- **About this task**
Gather every line below where "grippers" appears.

*** Block opens ***

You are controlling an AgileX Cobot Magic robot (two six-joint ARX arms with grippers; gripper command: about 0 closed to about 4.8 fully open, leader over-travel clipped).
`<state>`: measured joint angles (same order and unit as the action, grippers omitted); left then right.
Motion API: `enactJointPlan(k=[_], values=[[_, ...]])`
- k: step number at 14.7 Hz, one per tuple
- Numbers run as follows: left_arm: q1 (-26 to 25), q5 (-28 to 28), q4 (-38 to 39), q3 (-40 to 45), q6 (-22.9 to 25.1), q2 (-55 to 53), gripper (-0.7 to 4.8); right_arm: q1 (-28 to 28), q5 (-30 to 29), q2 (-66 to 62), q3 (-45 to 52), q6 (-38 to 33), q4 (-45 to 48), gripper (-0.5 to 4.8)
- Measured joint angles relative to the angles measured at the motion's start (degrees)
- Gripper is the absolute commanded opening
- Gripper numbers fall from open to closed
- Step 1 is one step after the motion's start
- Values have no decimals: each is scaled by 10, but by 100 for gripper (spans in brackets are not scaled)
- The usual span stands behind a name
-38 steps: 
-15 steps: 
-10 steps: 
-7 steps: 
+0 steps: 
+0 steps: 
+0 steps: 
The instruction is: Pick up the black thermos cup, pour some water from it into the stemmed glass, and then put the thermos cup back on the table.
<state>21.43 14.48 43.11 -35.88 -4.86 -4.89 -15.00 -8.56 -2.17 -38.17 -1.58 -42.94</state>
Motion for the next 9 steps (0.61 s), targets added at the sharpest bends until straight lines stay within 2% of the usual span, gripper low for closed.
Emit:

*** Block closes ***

- **Solution**
You are controlling an AgileX Cobot Magic robot (two six-joint ARX arms with grippers; gripper command: about 0 closed to about 4.8 fully open, leader over-travel clipped).
`<state>`: measured joint angles (same order and unit as the action, grippers omitted); left then right.

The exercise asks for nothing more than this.